Exercise: Below are some records. Print exactly the lines between the one holding "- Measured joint" and the one holding "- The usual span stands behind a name", inclusive, and nothing else.

(Stored data)
- - - -

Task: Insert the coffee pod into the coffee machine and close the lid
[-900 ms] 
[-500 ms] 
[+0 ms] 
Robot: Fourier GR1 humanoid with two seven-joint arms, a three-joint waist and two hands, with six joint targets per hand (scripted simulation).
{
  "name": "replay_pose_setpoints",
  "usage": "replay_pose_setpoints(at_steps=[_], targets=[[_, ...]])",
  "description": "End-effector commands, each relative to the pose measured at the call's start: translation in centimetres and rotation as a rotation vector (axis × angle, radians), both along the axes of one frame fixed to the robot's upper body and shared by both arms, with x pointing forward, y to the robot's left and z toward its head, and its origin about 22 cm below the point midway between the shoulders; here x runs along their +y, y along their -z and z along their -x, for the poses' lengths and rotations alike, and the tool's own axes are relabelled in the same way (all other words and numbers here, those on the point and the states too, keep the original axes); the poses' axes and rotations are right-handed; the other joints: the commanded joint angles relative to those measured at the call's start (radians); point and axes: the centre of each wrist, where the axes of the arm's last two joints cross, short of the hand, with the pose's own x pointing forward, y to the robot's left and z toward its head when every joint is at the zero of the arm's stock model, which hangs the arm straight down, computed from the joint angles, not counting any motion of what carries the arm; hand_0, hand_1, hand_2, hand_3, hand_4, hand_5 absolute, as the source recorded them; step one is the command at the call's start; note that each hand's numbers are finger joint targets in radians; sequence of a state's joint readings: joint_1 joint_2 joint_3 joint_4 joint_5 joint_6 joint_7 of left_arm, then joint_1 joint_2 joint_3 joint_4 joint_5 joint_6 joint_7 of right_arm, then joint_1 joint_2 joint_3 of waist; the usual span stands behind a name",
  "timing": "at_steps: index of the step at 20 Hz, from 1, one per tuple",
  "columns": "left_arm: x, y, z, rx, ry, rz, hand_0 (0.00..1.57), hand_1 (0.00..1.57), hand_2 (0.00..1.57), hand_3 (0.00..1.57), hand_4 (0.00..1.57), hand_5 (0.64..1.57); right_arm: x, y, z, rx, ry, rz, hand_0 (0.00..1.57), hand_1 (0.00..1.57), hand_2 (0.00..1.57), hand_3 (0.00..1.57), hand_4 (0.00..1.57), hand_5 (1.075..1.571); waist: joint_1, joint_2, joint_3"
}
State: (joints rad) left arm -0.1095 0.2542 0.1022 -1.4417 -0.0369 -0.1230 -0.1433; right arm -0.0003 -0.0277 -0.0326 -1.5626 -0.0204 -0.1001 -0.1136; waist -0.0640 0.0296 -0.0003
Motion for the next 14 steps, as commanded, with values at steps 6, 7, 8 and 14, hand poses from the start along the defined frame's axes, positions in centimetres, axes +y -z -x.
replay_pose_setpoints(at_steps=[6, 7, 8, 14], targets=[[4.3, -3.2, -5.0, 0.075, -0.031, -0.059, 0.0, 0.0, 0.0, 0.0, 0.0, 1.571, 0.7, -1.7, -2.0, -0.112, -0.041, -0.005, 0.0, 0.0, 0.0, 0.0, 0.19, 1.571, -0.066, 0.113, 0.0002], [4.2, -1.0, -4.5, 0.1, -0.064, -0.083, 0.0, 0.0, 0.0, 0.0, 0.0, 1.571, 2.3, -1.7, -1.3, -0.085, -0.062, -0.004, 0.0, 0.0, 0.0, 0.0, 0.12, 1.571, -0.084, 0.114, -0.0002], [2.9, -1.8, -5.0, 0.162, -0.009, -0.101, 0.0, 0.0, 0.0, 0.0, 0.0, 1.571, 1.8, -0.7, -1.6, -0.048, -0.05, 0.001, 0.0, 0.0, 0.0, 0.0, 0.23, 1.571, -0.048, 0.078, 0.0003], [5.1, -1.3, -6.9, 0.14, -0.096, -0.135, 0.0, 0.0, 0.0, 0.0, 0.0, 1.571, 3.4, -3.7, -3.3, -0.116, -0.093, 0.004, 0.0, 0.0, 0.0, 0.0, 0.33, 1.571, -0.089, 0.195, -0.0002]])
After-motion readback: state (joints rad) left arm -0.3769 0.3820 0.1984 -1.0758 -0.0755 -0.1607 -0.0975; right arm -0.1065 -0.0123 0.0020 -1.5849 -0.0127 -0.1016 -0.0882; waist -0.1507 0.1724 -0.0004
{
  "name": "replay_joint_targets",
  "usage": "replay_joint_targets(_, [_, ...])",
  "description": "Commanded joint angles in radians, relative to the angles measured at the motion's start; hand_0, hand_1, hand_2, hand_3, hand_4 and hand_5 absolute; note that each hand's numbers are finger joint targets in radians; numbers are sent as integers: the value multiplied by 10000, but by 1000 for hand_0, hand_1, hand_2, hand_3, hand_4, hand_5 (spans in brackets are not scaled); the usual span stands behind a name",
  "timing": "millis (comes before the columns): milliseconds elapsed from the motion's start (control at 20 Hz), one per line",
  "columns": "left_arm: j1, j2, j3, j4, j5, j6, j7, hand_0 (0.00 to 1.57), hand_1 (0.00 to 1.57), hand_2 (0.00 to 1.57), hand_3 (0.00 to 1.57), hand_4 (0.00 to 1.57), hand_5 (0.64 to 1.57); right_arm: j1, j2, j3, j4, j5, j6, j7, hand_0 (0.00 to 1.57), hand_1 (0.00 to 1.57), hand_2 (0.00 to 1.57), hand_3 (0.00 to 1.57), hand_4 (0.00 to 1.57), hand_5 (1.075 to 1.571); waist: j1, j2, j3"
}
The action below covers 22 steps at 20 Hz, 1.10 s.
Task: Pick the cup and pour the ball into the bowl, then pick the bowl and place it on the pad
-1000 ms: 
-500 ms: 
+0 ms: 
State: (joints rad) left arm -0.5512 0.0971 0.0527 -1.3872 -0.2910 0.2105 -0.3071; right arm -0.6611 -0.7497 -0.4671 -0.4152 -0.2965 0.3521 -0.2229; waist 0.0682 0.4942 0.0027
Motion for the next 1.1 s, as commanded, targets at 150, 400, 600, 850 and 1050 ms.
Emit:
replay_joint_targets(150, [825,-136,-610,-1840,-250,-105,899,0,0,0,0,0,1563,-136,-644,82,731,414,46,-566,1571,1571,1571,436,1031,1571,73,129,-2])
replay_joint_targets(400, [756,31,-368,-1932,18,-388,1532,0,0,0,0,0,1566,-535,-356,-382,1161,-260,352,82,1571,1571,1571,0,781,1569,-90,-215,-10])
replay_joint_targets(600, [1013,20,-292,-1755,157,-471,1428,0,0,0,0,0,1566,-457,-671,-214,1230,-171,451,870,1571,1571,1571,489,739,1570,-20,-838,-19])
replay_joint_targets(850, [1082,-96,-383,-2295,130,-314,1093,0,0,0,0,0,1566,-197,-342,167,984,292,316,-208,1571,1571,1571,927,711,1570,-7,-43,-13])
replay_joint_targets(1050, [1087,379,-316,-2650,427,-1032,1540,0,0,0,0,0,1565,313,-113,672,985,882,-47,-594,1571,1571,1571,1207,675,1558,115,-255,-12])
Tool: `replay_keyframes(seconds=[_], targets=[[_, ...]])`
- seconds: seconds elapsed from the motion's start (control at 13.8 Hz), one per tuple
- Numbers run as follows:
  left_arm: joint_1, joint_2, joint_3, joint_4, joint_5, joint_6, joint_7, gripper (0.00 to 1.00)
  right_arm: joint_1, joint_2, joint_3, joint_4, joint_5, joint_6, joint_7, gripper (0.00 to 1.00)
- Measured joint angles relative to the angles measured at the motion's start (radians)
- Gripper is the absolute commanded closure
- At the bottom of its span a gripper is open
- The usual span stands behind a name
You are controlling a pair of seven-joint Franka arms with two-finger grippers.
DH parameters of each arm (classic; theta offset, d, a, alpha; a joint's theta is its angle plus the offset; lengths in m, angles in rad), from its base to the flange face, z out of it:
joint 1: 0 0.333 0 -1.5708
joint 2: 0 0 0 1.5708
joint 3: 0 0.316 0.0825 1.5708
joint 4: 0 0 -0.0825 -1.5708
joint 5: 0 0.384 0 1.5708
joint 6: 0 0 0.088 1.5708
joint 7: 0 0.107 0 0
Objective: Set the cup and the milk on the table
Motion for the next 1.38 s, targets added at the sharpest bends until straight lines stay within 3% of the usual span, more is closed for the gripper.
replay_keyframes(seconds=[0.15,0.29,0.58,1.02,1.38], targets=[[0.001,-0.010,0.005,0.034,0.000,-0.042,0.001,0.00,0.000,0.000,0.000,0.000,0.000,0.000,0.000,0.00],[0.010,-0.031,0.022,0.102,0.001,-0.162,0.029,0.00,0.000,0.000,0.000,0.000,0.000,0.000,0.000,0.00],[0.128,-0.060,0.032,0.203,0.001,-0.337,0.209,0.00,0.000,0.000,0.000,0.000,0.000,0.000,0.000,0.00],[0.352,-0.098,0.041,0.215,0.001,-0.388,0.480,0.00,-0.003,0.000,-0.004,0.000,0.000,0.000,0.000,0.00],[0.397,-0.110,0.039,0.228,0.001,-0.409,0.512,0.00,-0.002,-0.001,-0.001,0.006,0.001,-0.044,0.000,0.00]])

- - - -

Completed exercise:
- Measured joint angles relative to the angles measured at the motion's start (radians)
- Gripper is the absolute commanded closure
- At the bottom of its span a gripper is open
- The usual span stands behind a name

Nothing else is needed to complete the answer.